C’est dans cette optique que le 19 août dernier, des policiers de la Task Force Zonale de la Zone de Police de Liège ont mené une opération d’envergure en compagnie de membres du SPF Economie, P.M.E., Classes moyennes et Energie.
Les policiers avaient, au cours de leur enquête, réussi à localiser une boutique de produits de luxe contrefaits située avenue de Jupille.
D’après les informations récoltées, ce commerce illégal proposait à la vente des articles de luxe contrefaits : vêtements, sacs, ceintures, lunettes, portefeuilles, bijoux,… siglés Hermès, Chanel, Louis Vuitton, Yves Saint-Laurent, Dior, Versace, Gucci, Balenciaga, Fendi, Cartier, Cartier, Patek Philippe ou encore Hublot.

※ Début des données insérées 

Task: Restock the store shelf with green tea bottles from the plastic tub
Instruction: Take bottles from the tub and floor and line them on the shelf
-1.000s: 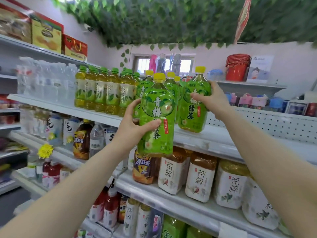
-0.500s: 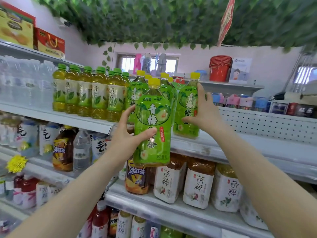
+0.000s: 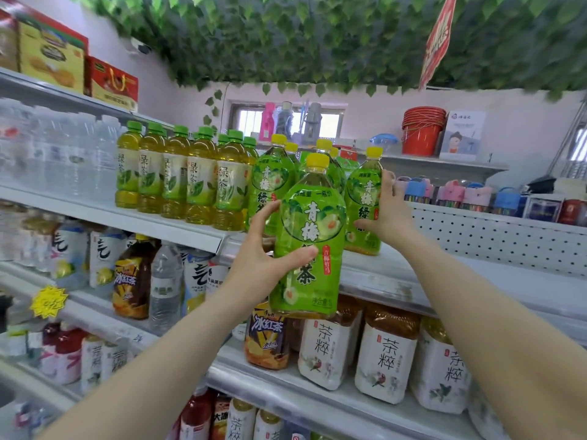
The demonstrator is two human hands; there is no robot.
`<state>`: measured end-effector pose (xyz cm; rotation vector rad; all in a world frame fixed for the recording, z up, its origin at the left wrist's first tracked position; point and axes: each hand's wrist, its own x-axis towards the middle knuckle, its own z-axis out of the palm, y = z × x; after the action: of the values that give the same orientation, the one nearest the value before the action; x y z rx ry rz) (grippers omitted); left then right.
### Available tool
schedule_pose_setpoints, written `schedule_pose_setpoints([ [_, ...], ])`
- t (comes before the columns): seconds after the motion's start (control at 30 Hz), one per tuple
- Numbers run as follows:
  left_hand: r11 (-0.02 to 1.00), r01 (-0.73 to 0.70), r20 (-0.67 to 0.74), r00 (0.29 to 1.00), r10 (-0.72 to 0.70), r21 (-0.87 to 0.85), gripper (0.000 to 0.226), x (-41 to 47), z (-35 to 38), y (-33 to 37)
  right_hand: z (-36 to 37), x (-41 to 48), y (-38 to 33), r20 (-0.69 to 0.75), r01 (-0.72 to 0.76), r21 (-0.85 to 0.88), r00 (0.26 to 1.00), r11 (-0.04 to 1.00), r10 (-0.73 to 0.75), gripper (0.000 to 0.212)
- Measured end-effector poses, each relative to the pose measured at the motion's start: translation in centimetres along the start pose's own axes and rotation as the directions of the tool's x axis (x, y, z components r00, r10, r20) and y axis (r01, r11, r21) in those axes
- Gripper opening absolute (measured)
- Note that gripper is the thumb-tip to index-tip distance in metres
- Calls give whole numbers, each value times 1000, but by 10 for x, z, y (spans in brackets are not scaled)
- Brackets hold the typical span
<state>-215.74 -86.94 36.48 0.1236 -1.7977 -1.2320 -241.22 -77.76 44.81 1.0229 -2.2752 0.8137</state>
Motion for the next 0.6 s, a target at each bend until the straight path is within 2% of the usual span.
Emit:
schedule_pose_setpoints([
  [0.1,1000,2,13,1000,-2,13,84,-1,-2,-1,1,1,6,30,-33,-8,999,999,33,119],
  [0.17,1000,7,22,1000,-7,18,86,-1,-3,-3,-6,-10,2,-42,-9,11,999,1000,10,100],
  [0.23,1000,8,41,999,-8,9,89,0,-4,-5,-18,-34,-13,-182,75,129,982,989,-50,72],
  [0.27,1000,5,53,999,-5,0,89,0,-4,-6,-26,-50,-24,-210,121,262,976,958,-66,64],
  [0.3,1000,7,64,998,-6,-17,89,0,-2,-6,-33,-69,-37,-159,139,423,984,895,-78,61],
  [0.33,999,9,72,997,-7,-34,86,1,0,-6,-38,-88,-48,-49,120,550,993,826,-112,65],
  [0.4,998,-10,86,996,15,-58,81,1,5,-4,-40,-116,-63,110,89,609,974,788,-196,76],
  [0.5,998,-20,140,990,28,-61,81,2,13,-1,-39,-127,-64,91,81,633,980,770,-178,79],
  [0.6,1000,-31,269,963,30,-3,80,15,10,9,-51,-123,-63,71,42,684,990,728,-124,72],
])
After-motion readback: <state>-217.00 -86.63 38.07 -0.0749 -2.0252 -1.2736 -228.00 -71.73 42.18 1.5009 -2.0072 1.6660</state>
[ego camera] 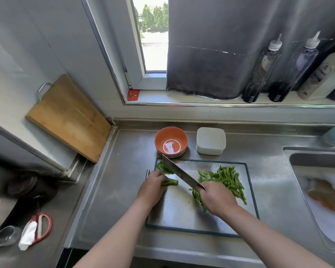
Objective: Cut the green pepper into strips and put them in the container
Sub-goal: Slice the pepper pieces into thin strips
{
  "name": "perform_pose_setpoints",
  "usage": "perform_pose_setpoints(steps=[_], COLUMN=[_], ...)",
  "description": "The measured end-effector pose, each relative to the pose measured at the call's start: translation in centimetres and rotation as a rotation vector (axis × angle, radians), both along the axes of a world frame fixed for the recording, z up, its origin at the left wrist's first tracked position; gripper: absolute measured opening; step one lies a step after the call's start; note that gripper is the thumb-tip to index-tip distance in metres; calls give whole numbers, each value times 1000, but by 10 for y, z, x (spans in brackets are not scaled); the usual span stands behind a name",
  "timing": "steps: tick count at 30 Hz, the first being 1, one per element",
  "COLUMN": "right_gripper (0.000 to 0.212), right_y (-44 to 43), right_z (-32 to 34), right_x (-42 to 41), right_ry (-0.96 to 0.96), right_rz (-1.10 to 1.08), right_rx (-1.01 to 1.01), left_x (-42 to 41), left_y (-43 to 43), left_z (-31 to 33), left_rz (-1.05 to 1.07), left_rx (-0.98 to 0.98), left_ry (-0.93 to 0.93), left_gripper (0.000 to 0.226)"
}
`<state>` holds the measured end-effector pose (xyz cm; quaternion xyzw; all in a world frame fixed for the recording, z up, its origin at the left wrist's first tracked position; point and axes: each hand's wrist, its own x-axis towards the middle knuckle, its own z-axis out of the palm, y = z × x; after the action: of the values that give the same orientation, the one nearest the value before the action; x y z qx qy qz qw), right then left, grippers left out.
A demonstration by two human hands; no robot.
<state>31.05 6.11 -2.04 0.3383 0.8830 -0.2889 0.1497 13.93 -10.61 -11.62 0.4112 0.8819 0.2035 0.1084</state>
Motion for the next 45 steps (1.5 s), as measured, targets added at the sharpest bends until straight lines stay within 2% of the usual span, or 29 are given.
perform_pose_setpoints(steps=[5, 9, 12, 13, 22, 26, 31, 45], right_gripper=[33, 35, 34, 33, 31, 26, 24, 24], right_y=[-14, -27, -36, -39, -50, -53, -56, -53], right_z=[-1, -5, -12, -14, -27, -24, -23, -37], right_x=[2, 7, 11, 13, 26, 35, 40, 45], right_ry=[-19, -42, -47, -47, 24, 78, 56, 20], right_rz=[30, 92, 121, 125, 166, 258, 283, 244], right_rx=[19, 43, 40, 38, 92, 164, 201, 149], left_x=[11, 32, 46, 49, 58, 57, 58, 55], left_y=[-19, -40, -48, -48, -40, -37, -39, -37], left_z=[-8, -15, -18, -19, -37, -34, -33, -42], left_rz=[-142, -173, -200, -214, -218, -262, -256, -232], left_rx=[60, 189, 240, 246, 236, 245, 228, 249], left_ry=[26, 98, 162, 177, 245, 299, 303, 297], left_gripper=[15, 20, 8, 12, 13, 26, 36, 27])
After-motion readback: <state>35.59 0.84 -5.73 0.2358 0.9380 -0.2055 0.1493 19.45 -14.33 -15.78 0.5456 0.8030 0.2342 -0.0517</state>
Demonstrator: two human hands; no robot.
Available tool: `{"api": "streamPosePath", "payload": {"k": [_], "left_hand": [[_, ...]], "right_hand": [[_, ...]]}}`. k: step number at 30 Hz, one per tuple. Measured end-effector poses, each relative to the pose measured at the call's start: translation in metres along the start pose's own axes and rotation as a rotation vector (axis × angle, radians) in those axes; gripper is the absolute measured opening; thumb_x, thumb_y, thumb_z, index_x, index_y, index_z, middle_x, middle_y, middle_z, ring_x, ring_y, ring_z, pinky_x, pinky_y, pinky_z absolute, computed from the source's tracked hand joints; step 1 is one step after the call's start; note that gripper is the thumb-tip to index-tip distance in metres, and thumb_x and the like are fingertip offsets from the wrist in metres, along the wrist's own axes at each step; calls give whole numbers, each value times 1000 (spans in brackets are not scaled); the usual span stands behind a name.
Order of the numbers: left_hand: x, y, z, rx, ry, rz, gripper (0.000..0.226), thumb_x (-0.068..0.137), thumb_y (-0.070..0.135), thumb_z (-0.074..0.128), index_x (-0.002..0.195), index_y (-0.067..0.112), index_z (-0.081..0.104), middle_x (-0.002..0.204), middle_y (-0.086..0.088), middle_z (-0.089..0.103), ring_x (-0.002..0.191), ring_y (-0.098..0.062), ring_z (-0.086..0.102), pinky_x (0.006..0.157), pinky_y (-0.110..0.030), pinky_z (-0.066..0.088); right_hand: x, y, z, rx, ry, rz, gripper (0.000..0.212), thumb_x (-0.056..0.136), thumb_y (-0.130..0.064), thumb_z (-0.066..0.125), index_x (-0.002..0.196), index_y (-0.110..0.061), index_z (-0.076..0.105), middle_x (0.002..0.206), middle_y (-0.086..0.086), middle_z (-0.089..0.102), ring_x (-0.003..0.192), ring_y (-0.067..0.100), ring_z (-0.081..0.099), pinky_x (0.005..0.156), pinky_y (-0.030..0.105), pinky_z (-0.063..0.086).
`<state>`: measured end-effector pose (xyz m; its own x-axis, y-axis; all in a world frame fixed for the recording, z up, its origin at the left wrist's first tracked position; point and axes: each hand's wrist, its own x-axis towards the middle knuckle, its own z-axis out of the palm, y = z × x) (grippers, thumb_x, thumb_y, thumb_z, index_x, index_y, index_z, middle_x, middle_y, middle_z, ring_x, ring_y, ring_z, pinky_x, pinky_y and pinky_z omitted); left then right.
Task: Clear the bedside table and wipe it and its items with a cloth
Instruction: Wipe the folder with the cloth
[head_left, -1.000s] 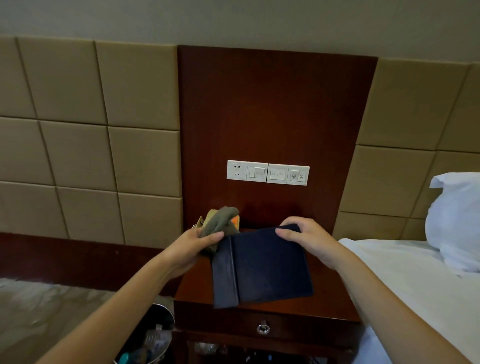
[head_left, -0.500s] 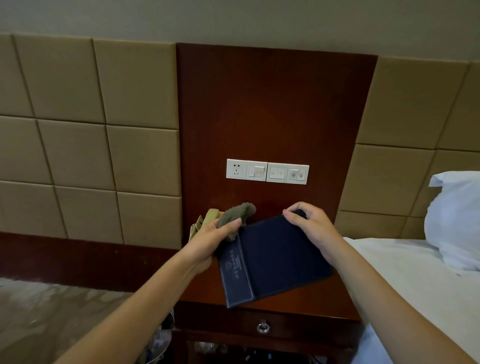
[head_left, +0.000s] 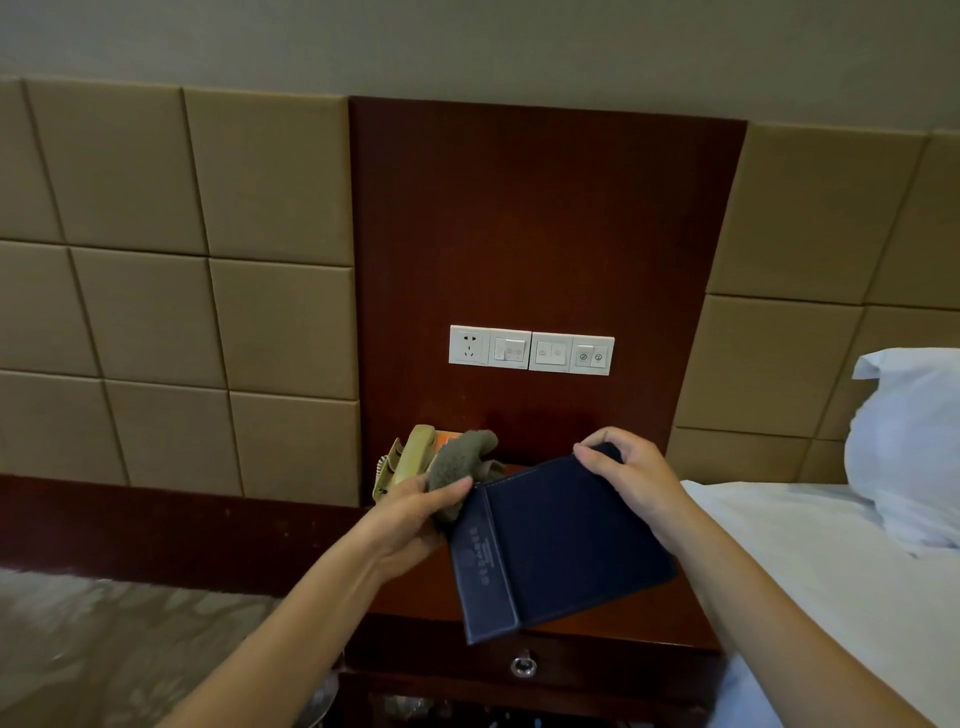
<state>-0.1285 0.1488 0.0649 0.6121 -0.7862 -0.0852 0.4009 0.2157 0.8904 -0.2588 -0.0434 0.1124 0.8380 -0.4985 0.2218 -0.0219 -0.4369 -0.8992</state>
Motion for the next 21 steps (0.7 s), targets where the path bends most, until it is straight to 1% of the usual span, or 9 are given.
{"api": "streamPosePath", "payload": {"k": [3, 6, 9, 11, 14, 16, 19, 20, 21], "left_hand": [[1, 2, 2, 209, 24, 5, 57, 69, 18, 73, 122, 3, 57, 109, -15, 66, 100, -24, 62, 86, -33, 51], [5, 5, 10, 307, 94, 0, 61, 62, 27, 78, 118, 7, 61, 104, -12, 69, 96, -23, 64, 81, -31, 52], [7, 7, 11, 211, 148, 56, 62, 63, 29, 76, 117, 3, 62, 94, -10, 69, 86, -21, 65, 73, -29, 52], [6, 7, 9, 95, 99, 64, 53, 70, 24, 71, 117, 2, 61, 97, -11, 69, 88, -20, 65, 71, -29, 54], [0, 3, 5, -40, 4, 50, 43, 76, 14, 64, 117, 2, 59, 106, -14, 67, 95, -22, 65, 76, -31, 58], [-2, 0, 1, -116, -12, 58, 40, 77, 10, 62, 116, 2, 59, 106, -15, 66, 93, -22, 67, 78, -33, 57], [-1, 0, -5, -204, 51, 121, 31, 82, 5, 59, 112, 4, 59, 103, -14, 67, 88, -20, 69, 71, -28, 59], [0, 2, -5, -181, 88, 162, 28, 86, 5, 57, 114, 4, 59, 103, -13, 68, 90, -19, 68, 72, -27, 59], [1, 3, -3, -89, 126, 211, 28, 90, 5, 54, 117, 4, 57, 103, -10, 68, 93, -18, 66, 74, -28, 58]], "right_hand": [[-3, 1, 4, -23, -34, -9, 14, 94, -28, 57, 85, -19, 64, 93, -1, 63, 89, 14, 59, 70, 26, 42], [-3, 2, 8, -20, -34, -7, 14, 94, -28, 57, 86, -19, 64, 94, 0, 63, 90, 15, 59, 70, 26, 43], [-2, 5, 5, 35, -10, 15, 15, 93, -29, 57, 86, -18, 64, 96, 3, 64, 92, 17, 60, 71, 26, 43], [0, 6, 0, 62, 6, 33, 16, 93, -30, 58, 86, -18, 65, 95, 3, 65, 92, 19, 61, 73, 28, 45], [1, 11, -9, 70, 31, 52, 15, 92, -29, 59, 86, -17, 65, 94, 4, 65, 90, 19, 62, 71, 28, 45], [1, 12, -14, 113, 60, 78, 16, 92, -29, 59, 89, -15, 64, 92, 4, 65, 87, 19, 62, 68, 28, 45], [0, 14, -25, 191, 146, 97, 17, 93, -29, 58, 89, -13, 61, 89, 5, 63, 83, 20, 60, 65, 30, 44], [0, 15, -26, 180, 152, 95, 17, 93, -29, 58, 88, -13, 61, 88, 5, 63, 83, 21, 60, 66, 31, 44], [-1, 16, -25, 166, 144, 86, 17, 93, -29, 58, 87, -13, 61, 88, 7, 63, 83, 22, 60, 67, 32, 45]]}}
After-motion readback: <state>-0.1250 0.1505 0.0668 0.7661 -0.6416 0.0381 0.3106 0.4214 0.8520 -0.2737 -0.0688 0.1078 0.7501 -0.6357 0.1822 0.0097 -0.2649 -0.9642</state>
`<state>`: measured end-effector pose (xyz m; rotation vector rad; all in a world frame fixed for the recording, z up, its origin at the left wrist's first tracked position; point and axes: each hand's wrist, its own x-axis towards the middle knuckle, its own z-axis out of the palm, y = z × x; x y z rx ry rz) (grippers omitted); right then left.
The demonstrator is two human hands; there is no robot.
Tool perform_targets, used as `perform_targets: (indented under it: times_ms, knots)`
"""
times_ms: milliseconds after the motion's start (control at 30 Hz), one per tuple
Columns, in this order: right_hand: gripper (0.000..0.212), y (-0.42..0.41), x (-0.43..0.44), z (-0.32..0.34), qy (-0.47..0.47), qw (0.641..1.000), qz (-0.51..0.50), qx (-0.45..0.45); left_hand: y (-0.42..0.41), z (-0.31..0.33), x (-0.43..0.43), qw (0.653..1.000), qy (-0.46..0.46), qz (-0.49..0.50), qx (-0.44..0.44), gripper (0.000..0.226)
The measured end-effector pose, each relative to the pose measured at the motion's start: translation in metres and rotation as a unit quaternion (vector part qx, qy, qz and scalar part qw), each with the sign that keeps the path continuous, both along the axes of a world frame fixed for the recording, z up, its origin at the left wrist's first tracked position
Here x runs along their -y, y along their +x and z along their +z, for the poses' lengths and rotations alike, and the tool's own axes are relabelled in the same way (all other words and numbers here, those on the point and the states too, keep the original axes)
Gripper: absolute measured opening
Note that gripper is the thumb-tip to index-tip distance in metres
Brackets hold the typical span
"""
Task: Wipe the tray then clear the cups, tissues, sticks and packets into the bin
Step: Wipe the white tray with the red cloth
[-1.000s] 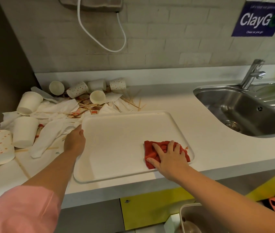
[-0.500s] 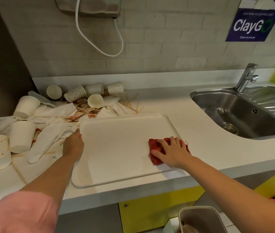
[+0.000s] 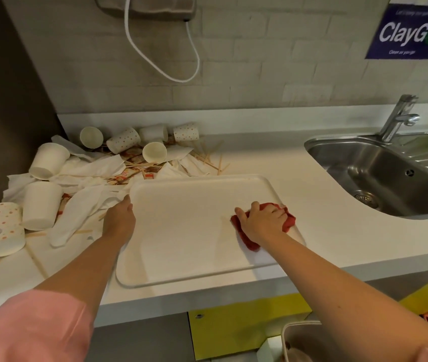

Le 19 août dernier, les enquêteurs ont investi les lieux et ont rapidement constaté que le stock était particulièrement important, comprenant notamment plusieurs centaines de pièces de vêtements, des dizaines de sacs à main et autres articles de maroquinerie, ainsi qu'une trentaine de montres et bijoux.
D’après les renseignements récoltés, la boutique avait ouvert ses portes en juillet 2025. À la suite d’un achat « test » effectué par le service « Kuras », spécialisé dans la lutte contre la contrefaçon et collaborant avec les autorités belges, notamment les Douanes, la Police et le SPF Économie, une notice avait été initiée par le SPF Économie.
L’enquête menée dans ce cadre a alors débouché sur cette opération, laquelle a permis la saisie de l’intégralité du stock.
Une visite domiciliaire, réalisée sur la base du flagrant délit, a ensuite été effectuée au domicile du suspect, lequel travaillait seul au sein du commerce. Il s’agit d’un individu travaillant au noir et percevant des allocations de la mutuelle, alors qu’il fait par ailleurs l’objet de mesures probatoires.
Les magistrats de garde de l’Auditorat du travail ainsi que du droit commun ont été avisés des faits.
Le suspect a été auditionné. Une somme d’argent et un GSM ont été saisis et des scellés ont été apposés sur le commerce.